The scale and scope of the problem constitutes a public health emergency. Anyone who cares about protecting children, about human rights, and about preserving a viable democracy, should care about reforming the Family Courts.
Family Court violence is endemic in all fifty U.S. states, and one can see the dysfunction of a nation forming in the microcosm of Family Courts. Violence is rewarded, while dissidents and whistleblowers are arrested and imprisoned by secret “court orders.” “Evaluators”, who may not be easily employable anywhere else are awarded with tens, if not hundreds, of thousand dollars for generating false reports that brand caring parents “mentally ill” (even those who do not have a doctorate charge five to twenty times as much as I!). Our children, and hence our future, are the ones to pay, as they become society’s next generation of abusers and/or fawners of those who would abuse them.

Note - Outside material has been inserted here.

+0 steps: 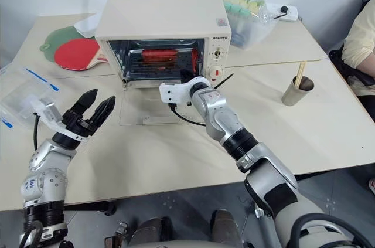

I'm so sorry for what your sister, her children, and your whole family are experiencing. I went through this in California family courts--for 12 years. My daughter's father is an attorney and it was a nightmare that bankrupted me. Child custody and divorce should not be handled in the court system. A completely new system needs to be developed that puts children's welfare above all else.
Kudos to Dr. Bandi Lee for daring to expose the “pay to play” court. Those of us in the psychiatric profession witness the perversion of justice, as she describes it, regularly. The impotence to rectify such egregious practice of injustice is a moral injury to us. We need to speak up in unison!